↓

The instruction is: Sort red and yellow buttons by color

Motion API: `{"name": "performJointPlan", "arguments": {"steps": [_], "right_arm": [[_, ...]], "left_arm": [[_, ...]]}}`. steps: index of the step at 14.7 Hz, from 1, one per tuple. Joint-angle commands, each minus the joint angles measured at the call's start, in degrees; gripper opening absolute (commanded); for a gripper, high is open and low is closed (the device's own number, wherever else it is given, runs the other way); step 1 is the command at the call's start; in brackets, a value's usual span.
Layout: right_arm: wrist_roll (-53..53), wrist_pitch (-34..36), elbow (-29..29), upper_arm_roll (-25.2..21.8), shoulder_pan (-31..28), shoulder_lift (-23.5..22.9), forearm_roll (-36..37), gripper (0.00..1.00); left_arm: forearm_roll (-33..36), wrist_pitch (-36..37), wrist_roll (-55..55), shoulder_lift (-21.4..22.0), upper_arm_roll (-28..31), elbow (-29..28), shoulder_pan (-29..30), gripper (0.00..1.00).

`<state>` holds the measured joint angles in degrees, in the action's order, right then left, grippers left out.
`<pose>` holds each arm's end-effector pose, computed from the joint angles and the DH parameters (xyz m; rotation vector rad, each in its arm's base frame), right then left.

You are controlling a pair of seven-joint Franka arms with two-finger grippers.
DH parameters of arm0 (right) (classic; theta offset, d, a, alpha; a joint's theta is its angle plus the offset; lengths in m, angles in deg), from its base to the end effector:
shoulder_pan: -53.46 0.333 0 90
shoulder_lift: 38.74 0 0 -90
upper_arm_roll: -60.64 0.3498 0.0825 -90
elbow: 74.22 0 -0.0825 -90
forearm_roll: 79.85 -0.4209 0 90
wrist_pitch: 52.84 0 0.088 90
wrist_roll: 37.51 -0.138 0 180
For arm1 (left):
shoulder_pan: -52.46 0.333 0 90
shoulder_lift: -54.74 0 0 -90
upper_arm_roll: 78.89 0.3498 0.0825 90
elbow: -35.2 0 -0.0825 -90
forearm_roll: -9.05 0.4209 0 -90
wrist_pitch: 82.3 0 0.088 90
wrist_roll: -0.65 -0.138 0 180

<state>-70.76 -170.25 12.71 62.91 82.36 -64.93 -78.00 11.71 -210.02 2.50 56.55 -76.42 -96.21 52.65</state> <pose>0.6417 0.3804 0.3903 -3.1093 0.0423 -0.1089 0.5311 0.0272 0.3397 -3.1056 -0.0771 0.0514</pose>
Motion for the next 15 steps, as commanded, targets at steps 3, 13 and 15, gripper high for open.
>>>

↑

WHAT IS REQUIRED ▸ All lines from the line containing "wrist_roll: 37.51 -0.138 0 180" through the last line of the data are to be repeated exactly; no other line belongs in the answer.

OUTPUT ▸
wrist_roll: 37.51 -0.138 0 180
For arm1 (left):
shoulder_pan: -52.46 0.333 0 90
shoulder_lift: -54.74 0 0 -90
upper_arm_roll: 78.89 0.3498 0.0825 90
elbow: -35.2 0 -0.0825 -90
forearm_roll: -9.05 0.4209 0 -90
wrist_pitch: 82.3 0 0.088 90
wrist_roll: -0.65 -0.138 0 180

<state>-70.76 -170.25 12.71 62.91 82.36 -64.93 -78.00 11.71 -210.02 2.50 56.55 -76.42 -96.21 52.65</state> <pose>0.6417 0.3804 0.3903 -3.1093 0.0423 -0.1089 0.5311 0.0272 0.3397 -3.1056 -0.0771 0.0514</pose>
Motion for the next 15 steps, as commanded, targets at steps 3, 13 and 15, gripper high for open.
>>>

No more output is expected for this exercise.